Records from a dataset
%%
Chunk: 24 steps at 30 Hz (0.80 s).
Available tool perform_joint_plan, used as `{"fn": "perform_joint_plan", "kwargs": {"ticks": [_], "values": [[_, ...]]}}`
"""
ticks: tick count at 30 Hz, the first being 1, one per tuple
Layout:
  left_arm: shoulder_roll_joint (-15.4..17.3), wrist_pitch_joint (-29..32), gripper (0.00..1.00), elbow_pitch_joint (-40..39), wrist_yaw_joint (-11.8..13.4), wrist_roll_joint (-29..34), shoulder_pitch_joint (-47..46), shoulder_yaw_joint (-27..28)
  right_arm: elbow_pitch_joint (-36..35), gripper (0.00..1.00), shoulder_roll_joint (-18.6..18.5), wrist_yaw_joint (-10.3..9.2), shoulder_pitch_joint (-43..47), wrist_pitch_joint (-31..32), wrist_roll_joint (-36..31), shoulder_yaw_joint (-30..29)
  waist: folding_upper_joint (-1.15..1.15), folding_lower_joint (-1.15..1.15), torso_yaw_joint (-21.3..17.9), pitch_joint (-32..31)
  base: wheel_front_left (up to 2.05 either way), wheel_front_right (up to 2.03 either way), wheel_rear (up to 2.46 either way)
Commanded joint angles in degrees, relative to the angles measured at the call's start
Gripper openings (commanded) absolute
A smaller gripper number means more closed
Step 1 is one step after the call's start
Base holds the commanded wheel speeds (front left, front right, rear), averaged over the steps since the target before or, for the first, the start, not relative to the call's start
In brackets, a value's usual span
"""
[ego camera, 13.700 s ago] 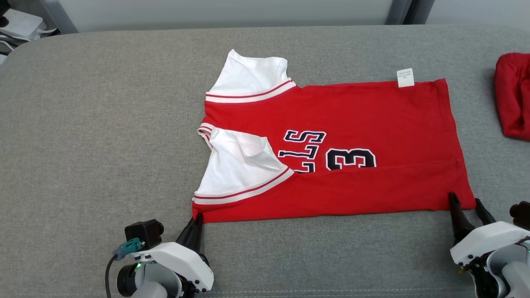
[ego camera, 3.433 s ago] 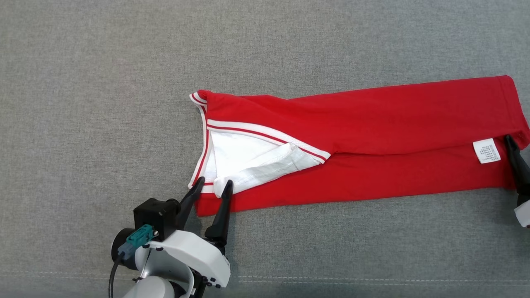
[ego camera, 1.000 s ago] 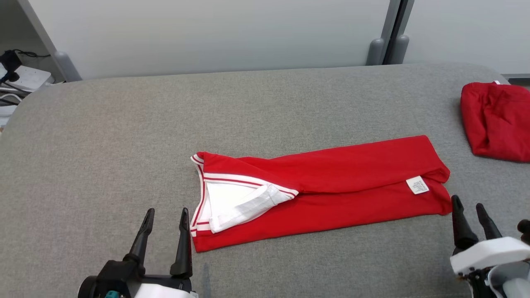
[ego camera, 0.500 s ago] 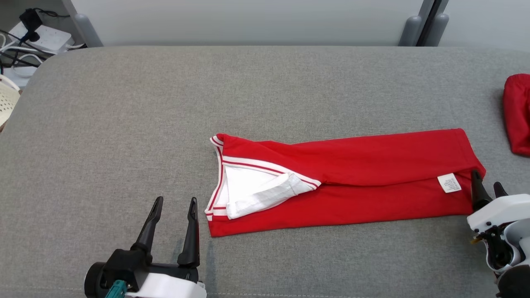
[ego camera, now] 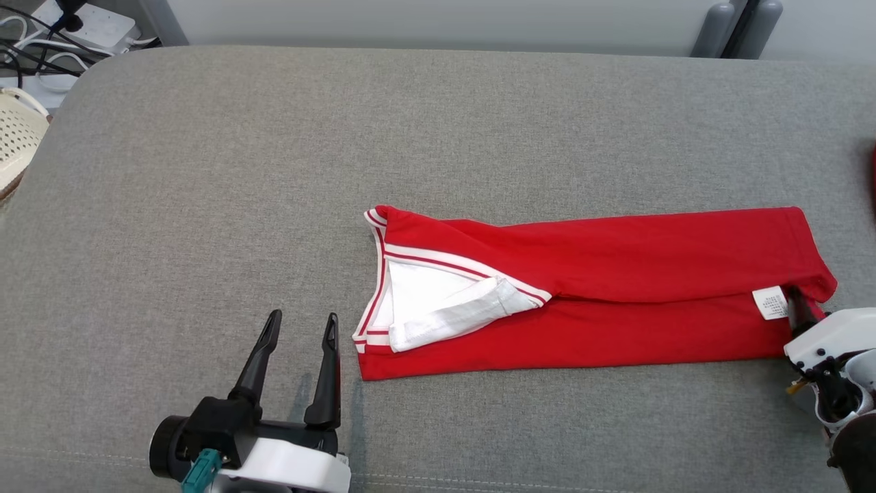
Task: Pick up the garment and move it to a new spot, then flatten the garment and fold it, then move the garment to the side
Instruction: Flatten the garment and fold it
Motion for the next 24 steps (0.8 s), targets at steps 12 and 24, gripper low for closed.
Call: {"fn": "perform_joint_plan", "kwargs": {"ticks": [12,24], "values": [[0.13,-0.28,1.00,-0.97,0.02,-0.05,-2.69,2.15,-1.39,0.00,0.33,0.00,-0.46,0.58,2.15,3.16,0.00,0.00,-0.13,-0.29,0.00,0.00,0.00],[0.13,-0.28,1.00,-0.99,0.32,-0.68,-1.32,2.75,-9.58,0.00,-4.15,0.00,7.89,-3.75,6.71,5.35,0.00,0.00,-0.79,-2.35,0.00,0.00,0.00]]}}
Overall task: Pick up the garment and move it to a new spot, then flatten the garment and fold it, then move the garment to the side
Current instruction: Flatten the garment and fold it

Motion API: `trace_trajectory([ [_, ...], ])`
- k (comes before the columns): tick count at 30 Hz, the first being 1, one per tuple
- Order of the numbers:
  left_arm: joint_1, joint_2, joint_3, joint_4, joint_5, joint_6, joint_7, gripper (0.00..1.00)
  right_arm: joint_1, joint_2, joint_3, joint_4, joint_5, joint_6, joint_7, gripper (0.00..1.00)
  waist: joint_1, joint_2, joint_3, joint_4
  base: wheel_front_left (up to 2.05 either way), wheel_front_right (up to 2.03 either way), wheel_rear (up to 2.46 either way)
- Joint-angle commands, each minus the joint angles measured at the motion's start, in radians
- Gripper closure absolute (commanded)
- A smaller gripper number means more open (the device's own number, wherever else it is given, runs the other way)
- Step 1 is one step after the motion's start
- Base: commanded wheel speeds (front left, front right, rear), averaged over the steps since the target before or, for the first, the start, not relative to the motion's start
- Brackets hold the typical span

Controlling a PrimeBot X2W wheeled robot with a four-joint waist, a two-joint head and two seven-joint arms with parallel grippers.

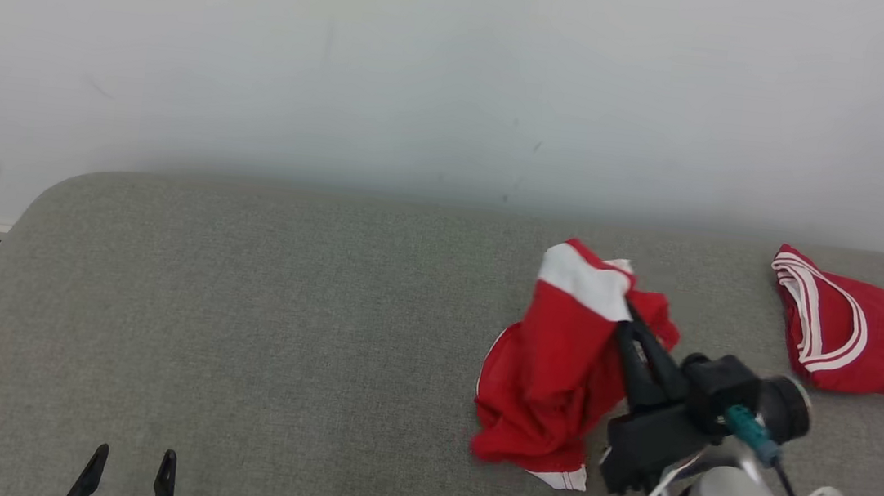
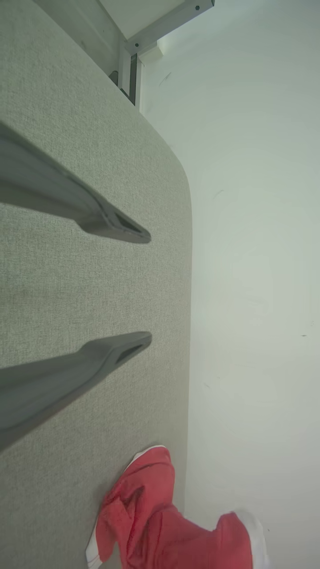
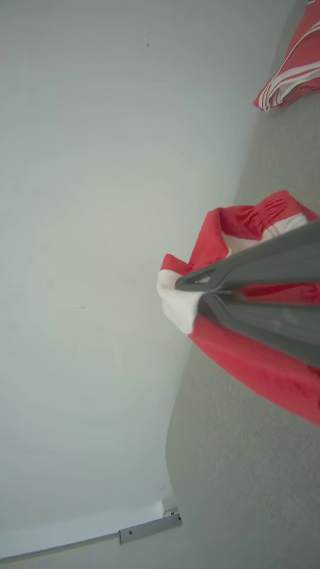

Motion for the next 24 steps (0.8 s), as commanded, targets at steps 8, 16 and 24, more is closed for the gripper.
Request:
trace_trajectory([
  [8,0.000,-0.007,-0.014,0.006,-0.001,0.001,-0.003,0.00,-0.015,0.110,0.188,0.055,0.039,-0.002,0.000,1.00,0.0000,0.0001,0.002,0.030,0.00,0.00,0.00],
  [16,-0.014,-0.004,-0.036,0.018,-0.009,0.001,-0.003,0.00,0.056,0.145,0.335,0.155,0.054,-0.002,0.000,1.00,0.0000,0.0001,0.001,0.061,0.00,0.00,0.00],
  [24,0.005,-0.011,-0.023,0.021,-0.012,0.001,-0.003,0.00,0.138,0.094,0.424,0.182,0.092,-0.002,0.000,1.00,0.0000,0.0001,-0.009,0.030,0.00,0.00,0.00],
])
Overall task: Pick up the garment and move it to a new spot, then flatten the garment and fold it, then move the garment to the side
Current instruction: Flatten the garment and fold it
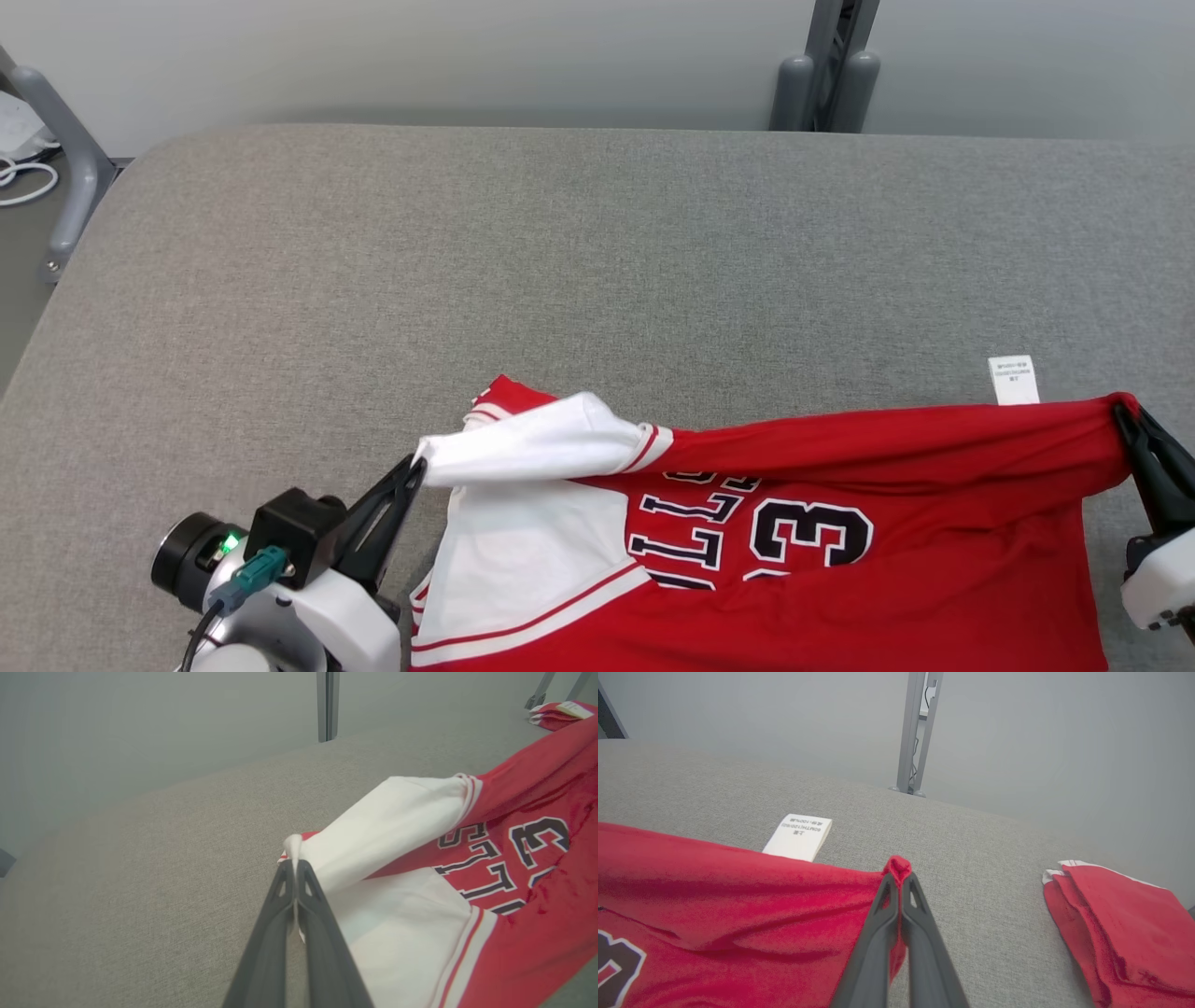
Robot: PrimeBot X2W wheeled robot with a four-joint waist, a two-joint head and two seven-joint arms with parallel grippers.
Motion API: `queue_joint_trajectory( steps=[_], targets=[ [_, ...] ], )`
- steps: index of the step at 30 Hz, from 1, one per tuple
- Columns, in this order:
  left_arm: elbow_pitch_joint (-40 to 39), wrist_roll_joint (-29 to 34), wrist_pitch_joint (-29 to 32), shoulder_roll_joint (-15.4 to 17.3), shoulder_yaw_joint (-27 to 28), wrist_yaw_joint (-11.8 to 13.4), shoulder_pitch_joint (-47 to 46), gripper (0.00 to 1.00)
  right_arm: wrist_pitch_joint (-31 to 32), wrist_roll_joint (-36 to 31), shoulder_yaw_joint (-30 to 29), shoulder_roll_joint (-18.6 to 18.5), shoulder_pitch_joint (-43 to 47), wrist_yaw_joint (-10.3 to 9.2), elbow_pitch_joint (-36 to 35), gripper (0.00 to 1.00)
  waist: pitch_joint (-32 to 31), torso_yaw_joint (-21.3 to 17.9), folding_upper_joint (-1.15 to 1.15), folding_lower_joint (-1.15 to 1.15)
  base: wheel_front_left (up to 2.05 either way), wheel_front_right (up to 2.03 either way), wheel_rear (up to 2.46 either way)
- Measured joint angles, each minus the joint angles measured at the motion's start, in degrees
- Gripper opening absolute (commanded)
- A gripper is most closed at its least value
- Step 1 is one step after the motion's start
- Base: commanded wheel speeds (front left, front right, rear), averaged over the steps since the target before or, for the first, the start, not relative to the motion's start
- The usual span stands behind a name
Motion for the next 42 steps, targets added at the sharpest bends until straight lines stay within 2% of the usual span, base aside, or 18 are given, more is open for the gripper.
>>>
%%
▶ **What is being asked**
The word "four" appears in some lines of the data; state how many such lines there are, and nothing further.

▶ **Reply to the exercise**
2